Валентин на мою тираду нехорошо сощурил глаза, заиграл желваками и отвернулся в сторону бара, где счастливо гудела молодежь.
— А ты… — кинула ему встречный вопрос. — Ты не меньше моего изменился. Ты чист. Видно невооруженным взглядом…
— Но это не означает, что у меня больше нет порока, — с резкостью прервал меня. — Он все тот же, Чича. И он все также цепко держит меня за горло.
— Но ведь получается, ты чист не месяц, не два…
— Три года, семь месяцев, пять дней и, — глумливо перевел взгляд на наручные часы, — и десять часов. Это болезнь. Она не отпускает. Продолжается. Только иначе. Это как твое болото… трясина. Только мое… мое… для меня оно не такое жуткое… для меня днями оно бывает самозабвенное, желанное. Я до сих пор еще так и не понял, существует ли спасение от этой болячки.

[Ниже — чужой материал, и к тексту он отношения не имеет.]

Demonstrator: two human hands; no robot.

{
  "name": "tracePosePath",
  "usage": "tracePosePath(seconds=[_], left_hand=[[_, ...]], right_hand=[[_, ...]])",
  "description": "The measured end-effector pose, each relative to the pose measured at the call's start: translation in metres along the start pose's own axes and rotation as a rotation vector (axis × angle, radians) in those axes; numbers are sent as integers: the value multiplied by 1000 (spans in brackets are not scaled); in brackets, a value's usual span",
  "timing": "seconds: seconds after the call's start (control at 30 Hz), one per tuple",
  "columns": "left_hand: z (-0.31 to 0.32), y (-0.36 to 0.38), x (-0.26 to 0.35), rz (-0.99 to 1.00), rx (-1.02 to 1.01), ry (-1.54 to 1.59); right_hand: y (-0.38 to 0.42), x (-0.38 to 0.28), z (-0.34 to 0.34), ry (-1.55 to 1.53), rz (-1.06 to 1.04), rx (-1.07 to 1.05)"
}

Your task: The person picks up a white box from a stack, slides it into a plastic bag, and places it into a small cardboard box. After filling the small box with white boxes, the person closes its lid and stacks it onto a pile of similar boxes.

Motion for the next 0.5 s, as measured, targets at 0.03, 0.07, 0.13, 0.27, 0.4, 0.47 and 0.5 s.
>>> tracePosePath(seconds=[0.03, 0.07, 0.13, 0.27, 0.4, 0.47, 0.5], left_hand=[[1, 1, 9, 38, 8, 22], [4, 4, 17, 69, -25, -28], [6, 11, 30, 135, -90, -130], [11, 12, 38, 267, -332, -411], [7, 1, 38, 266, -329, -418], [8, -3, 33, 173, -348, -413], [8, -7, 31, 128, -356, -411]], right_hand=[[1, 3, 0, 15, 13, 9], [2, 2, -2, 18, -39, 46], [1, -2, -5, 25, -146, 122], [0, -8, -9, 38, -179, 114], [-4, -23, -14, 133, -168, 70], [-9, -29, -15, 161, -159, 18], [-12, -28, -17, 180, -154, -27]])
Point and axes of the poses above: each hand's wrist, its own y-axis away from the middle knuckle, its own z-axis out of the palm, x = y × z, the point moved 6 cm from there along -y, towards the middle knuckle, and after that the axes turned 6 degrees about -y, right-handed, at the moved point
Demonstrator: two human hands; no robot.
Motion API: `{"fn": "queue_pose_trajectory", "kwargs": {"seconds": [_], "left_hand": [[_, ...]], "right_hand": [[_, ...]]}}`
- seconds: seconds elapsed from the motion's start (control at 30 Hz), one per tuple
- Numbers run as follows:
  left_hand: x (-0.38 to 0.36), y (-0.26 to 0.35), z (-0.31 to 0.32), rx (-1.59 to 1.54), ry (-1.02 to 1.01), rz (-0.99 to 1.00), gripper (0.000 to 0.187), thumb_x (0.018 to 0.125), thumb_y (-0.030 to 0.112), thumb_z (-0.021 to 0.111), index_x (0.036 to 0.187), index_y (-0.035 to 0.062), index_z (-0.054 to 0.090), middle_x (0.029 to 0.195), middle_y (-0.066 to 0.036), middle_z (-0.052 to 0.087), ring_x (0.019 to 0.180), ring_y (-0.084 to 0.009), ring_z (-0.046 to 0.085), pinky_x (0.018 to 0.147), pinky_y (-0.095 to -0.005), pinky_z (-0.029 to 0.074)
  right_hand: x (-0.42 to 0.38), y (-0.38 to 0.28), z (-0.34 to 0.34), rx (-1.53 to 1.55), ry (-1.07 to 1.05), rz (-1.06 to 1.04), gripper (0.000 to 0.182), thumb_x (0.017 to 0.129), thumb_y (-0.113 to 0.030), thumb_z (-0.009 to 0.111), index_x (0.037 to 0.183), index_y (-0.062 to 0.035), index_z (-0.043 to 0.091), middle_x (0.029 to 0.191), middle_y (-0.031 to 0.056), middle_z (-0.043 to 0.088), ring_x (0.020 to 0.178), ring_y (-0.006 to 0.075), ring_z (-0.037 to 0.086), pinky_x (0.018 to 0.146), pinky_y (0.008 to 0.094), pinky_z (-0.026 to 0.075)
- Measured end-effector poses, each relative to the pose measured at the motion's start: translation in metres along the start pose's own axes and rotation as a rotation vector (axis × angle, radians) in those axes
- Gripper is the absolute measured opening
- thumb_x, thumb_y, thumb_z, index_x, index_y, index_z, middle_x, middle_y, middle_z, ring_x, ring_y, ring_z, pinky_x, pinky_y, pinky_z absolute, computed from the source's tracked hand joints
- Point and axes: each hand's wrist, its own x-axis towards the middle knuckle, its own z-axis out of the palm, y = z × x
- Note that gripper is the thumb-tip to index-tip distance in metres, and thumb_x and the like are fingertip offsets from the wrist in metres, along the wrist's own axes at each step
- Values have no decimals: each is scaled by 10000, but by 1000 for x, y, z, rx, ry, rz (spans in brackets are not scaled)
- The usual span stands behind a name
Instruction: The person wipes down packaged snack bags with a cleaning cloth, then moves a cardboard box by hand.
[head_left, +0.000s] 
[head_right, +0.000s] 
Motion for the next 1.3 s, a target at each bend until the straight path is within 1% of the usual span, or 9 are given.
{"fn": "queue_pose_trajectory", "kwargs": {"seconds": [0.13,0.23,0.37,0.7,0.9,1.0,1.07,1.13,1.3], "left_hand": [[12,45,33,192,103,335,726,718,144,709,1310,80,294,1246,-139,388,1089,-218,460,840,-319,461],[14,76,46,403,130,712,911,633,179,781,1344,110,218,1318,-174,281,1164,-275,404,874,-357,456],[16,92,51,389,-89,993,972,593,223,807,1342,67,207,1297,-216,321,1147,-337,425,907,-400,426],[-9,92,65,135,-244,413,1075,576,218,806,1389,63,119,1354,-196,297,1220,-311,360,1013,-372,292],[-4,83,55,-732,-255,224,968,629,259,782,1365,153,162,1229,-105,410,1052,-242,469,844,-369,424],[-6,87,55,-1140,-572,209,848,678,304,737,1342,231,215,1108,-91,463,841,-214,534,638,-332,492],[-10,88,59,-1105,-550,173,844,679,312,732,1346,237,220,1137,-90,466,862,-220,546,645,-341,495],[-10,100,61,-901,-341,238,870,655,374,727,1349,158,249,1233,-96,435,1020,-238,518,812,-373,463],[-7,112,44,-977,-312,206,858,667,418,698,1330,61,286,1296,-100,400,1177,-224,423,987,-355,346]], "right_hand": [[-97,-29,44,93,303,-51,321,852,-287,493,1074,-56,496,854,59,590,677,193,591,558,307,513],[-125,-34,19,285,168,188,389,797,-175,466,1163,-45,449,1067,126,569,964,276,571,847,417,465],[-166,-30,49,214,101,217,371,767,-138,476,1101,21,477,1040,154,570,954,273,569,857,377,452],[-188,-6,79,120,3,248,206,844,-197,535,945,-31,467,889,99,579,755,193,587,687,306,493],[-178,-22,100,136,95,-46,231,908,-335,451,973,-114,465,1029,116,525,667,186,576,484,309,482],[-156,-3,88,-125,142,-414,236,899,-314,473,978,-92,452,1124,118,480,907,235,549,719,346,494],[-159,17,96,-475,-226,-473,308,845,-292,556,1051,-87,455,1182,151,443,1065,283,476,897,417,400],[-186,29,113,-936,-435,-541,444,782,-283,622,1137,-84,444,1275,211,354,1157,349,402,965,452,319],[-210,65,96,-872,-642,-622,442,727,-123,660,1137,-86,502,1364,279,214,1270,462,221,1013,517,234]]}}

— Нужно время. Ты уже сделал большой шаг вперед. Ты живешь, Валя. Ты — человек, — осторожно в успокаивающем жесте прикоснулась к его руке, лежащей поверх стола.
— И какая цена? Отец умер. Мать перенесла два инсульта. И даже тогда не сразу понял. И этого еще было недостаточно. Мне бы тогда только ширнуться, а там — море по колено. Где-то после двух своих клинических смертей начал въезжать, что пора соскакивать. Предлагали банчить, затягивали обратно всеми путями, но с этим если рвать, то до конца. Со всеми. Вот так в свои двадцать три в один прекрасный день проснулся и понял, что а рядом-то и никого, кроме матери, нет. Ни друзей, ни близкого любимого человека, ни отца, который растил и еще лет шесть вытаскивал меня из такого дерьма, ни своей крыши над головой. Ни-че-го, — брезгливо скривился, на время показывая, какого мнения о себе.